Tokio Marine and Nichido Fire Insurance, the property and casualty subsidiary of Tokio Marine, has issued a $245 million Bermuda-based bond for Japanese earthquake risk.
Kizuna Re II is the second catastrophe bond transaction issued by Tokio and follows the success of the company’s 2011 bond, Kizuna Re.
Takashi Oka, head of reinsurance at Tokio, said: “We are proud to announce the successful catastrophe bond issuance under Kizuna Re II. It was quite a challenge to become the first earthquake indemnity catastrophe bond covering commercial and industrial exposures in Japan. We are pleased that through this issuance we were able to broaden and deepen relationships with capital market investors, which we have been cultivating since the issuance under Kizuna Re Ltd.”
Aon Benfield Securities was the sole book runner on the deal, which saw Bermuda-based Kizuna Re II, issue two tranches of notes. Class A was issued at $200 million and priced at 2.25 percent above money market return, with a maturity of four years. Class B was issued at $45 million and priced at 2.5 percent above money market return with the same maturity.

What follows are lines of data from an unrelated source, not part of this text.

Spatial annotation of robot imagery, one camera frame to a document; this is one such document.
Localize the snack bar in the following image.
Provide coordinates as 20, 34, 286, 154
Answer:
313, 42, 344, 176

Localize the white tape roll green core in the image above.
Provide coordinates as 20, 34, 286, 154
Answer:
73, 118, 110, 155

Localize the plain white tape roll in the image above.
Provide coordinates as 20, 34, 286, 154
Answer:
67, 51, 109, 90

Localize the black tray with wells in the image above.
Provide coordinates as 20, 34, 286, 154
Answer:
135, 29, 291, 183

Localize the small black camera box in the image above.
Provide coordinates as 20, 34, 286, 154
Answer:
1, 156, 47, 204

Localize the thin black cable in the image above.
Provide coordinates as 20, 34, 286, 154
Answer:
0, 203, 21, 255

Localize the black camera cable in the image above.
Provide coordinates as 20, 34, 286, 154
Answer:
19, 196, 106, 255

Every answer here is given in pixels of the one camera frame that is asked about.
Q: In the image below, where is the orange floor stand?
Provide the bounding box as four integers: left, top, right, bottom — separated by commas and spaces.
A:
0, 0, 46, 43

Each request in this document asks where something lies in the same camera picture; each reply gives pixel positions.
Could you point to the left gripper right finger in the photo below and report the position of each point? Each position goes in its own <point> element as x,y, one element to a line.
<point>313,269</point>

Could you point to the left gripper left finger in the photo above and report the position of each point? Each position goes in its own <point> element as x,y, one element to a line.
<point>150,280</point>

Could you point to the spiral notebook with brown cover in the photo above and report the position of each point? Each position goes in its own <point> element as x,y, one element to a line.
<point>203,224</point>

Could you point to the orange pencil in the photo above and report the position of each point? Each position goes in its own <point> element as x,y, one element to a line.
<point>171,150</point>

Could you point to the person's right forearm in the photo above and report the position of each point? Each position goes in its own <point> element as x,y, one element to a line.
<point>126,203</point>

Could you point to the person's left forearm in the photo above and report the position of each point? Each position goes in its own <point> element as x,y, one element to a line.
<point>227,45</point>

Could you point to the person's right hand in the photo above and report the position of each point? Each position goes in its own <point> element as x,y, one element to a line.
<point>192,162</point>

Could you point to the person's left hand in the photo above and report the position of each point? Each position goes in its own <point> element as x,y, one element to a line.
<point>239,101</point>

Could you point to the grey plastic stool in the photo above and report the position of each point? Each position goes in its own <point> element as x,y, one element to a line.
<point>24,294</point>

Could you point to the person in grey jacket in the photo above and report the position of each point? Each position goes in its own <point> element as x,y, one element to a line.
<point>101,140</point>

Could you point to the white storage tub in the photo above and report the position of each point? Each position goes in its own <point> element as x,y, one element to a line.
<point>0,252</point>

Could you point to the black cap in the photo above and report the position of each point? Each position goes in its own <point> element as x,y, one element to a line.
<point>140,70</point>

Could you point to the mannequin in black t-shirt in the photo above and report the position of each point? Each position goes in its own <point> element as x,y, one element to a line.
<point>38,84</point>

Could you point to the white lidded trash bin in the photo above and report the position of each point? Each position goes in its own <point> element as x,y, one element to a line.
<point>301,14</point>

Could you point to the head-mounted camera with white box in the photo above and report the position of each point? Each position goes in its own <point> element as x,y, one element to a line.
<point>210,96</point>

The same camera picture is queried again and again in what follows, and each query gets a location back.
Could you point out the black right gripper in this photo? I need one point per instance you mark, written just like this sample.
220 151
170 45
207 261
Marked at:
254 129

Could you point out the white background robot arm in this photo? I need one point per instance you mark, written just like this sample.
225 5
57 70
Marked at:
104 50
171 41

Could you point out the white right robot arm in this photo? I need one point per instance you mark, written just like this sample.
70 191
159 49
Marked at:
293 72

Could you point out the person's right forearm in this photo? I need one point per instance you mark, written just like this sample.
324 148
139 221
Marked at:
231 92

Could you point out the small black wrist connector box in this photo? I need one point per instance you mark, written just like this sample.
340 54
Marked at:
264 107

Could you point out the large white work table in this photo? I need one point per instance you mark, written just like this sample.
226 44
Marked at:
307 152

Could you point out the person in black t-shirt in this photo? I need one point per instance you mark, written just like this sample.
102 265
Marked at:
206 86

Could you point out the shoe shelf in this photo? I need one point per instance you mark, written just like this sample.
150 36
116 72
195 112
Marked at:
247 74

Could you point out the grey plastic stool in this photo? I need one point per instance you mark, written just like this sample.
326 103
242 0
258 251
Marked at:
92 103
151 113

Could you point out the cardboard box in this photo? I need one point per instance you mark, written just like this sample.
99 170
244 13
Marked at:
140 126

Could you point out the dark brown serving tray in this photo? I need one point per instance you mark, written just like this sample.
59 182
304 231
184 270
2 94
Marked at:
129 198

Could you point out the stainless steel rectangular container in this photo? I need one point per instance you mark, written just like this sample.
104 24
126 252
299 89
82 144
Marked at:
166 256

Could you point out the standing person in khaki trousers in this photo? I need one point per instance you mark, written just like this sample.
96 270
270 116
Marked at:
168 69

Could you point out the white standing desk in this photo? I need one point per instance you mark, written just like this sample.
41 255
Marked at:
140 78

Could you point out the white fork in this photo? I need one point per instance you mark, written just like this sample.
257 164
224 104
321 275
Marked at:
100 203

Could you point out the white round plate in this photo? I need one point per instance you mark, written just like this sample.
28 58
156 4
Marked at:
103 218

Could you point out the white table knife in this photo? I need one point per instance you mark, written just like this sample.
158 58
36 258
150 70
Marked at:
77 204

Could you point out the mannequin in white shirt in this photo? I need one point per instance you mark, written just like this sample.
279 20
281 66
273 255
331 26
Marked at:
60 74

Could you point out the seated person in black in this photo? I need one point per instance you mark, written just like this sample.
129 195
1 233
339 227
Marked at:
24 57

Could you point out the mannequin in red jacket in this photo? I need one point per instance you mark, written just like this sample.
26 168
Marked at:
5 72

Paul Schultz, chief executive officer of Aon Benfield Securities, said: “After the proven success of Kizuna Re in 2011, we are pleased to have successfully placed Kizuna Re II on terms attractive to Tokio Marine & Nichido Fire Insurance. Investors were very supportive of the transaction, demonstrating both the high quality of the sponsor as well as the attractiveness of Japan earthquake risk as a diversifying peril in the ILS market.”